KUALA LUMPUR: United States customs authorities said that palm oil products made by Sime Darby Plantation were no longer produced with forced labour, in a sign that a two-year import ban on the Malaysian firm will soon be lifted.
Goods made by Sime Darby Plantation, the world's largest palm oil company by land size, have been blocked by the US Customs and Border Protection (CBP) from entering the United States since December 2020 over suspected abusive labour practices.
In response, Sime Darby Plantation appointed an ethical trade consultancy to audit its facilities, and last year set aside about US$20 million to compensate current and former migrant workers who paid recruitment fees to secure jobs at the firm.
In a notice published for public inspection on the US Federal Register website on Thursday, CBP said it had now "determined that the products were no longer being mined, produced or manufactured wholly or in part with the use of convict, forced or indentured labour by Sime Darby Plantation", citing additional information it had received.
The CBP did not specify what evidence it had received or whether the ban on the firm's imports had been lifted. The agency did not immediately respond to a request for comment.
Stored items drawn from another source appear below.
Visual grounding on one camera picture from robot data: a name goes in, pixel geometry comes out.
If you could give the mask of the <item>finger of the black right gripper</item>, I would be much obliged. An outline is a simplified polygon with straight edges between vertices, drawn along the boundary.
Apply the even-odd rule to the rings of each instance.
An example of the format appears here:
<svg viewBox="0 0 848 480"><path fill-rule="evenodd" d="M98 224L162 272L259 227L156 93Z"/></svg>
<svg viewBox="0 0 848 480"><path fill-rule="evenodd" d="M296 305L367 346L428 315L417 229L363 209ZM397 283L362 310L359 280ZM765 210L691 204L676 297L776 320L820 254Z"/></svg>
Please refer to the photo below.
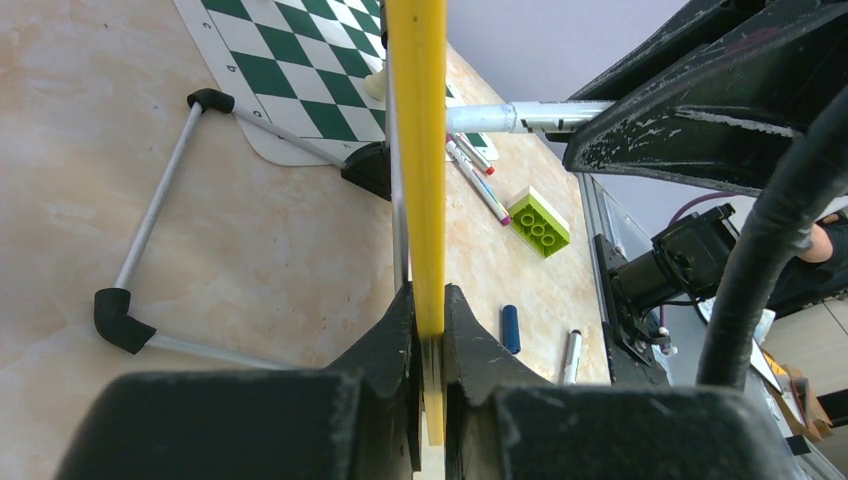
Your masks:
<svg viewBox="0 0 848 480"><path fill-rule="evenodd" d="M571 98L620 100L770 5L769 1L688 1L647 40Z"/></svg>
<svg viewBox="0 0 848 480"><path fill-rule="evenodd" d="M567 139L572 172L754 196L847 84L847 5L769 1Z"/></svg>

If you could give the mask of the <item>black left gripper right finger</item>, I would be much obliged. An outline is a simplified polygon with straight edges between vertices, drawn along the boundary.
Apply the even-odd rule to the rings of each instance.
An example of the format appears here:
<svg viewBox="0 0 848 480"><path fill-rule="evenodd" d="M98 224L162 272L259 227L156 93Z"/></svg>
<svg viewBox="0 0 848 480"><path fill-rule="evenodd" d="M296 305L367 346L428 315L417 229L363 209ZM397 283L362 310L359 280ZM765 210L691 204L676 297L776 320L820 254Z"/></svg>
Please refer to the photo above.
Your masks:
<svg viewBox="0 0 848 480"><path fill-rule="evenodd" d="M450 479L788 479L777 427L727 388L558 386L445 289Z"/></svg>

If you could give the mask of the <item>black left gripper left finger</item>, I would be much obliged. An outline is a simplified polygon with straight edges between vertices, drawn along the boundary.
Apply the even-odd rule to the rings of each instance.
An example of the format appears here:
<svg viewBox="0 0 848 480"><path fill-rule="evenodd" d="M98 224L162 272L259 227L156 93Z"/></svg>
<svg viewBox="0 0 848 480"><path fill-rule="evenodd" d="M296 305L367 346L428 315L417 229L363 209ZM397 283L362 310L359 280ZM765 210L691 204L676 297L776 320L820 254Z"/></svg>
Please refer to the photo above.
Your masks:
<svg viewBox="0 0 848 480"><path fill-rule="evenodd" d="M96 398L60 479L409 479L421 468L413 291L322 369L138 372Z"/></svg>

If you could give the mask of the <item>blue marker cap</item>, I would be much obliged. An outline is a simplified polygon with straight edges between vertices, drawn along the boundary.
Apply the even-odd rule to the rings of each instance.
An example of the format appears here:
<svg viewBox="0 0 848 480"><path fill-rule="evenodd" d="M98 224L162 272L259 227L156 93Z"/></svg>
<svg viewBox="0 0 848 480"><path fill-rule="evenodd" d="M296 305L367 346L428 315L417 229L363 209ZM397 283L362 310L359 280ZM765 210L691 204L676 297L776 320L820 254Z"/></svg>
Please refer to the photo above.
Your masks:
<svg viewBox="0 0 848 480"><path fill-rule="evenodd" d="M501 311L501 341L511 354L521 351L518 310L514 305L504 305Z"/></svg>

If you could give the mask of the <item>blue capped marker pen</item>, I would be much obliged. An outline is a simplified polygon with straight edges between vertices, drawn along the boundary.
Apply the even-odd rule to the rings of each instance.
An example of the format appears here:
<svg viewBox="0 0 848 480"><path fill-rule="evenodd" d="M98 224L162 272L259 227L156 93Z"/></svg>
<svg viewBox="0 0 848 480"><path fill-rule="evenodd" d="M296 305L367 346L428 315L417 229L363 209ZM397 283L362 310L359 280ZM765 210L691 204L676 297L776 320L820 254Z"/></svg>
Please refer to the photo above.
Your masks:
<svg viewBox="0 0 848 480"><path fill-rule="evenodd" d="M572 133L612 101L521 101L447 108L448 133Z"/></svg>

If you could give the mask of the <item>yellow framed whiteboard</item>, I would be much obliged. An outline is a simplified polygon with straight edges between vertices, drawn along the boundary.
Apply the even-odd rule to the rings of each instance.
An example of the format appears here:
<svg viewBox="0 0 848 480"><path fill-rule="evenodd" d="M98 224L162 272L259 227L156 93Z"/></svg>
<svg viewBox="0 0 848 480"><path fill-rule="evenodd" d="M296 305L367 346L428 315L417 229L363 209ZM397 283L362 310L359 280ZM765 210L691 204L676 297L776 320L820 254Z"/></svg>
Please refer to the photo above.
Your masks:
<svg viewBox="0 0 848 480"><path fill-rule="evenodd" d="M388 56L406 204L428 442L445 443L447 4L389 1Z"/></svg>

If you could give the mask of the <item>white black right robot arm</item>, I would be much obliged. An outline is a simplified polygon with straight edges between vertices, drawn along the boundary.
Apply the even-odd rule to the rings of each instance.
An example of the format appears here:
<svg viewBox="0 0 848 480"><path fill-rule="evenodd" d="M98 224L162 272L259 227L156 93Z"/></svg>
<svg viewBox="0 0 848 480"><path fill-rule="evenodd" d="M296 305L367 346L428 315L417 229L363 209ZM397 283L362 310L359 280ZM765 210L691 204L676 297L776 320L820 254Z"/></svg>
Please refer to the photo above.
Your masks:
<svg viewBox="0 0 848 480"><path fill-rule="evenodd" d="M755 196L787 150L847 87L843 1L691 1L575 94L606 111L566 144L574 173L631 175ZM625 260L595 238L613 358L654 370L669 336L651 311L712 297L738 236L731 208L691 214Z"/></svg>
Sime Darby said that it was aware of the US notice.
"We are optimistic that the tremendous strides we have made in bolstering the quality of life for our workforce will soon be recognised by the CBP and that we will be allowed to resume exports to the United States," a spokesman said in an email to Reuters.
Shares of Sime Darby Plantation eased 0.5 per cent on Friday morning.
Sime Darby Plantation is among eight Malaysian firms that have been banned by the United States in the past four years over forced labour allegations.
Malaysia in 2021 announced a government plan to eliminate abusive practices such as debt bondage, unhygienic dormitories for workers and excessive overtime by 2030.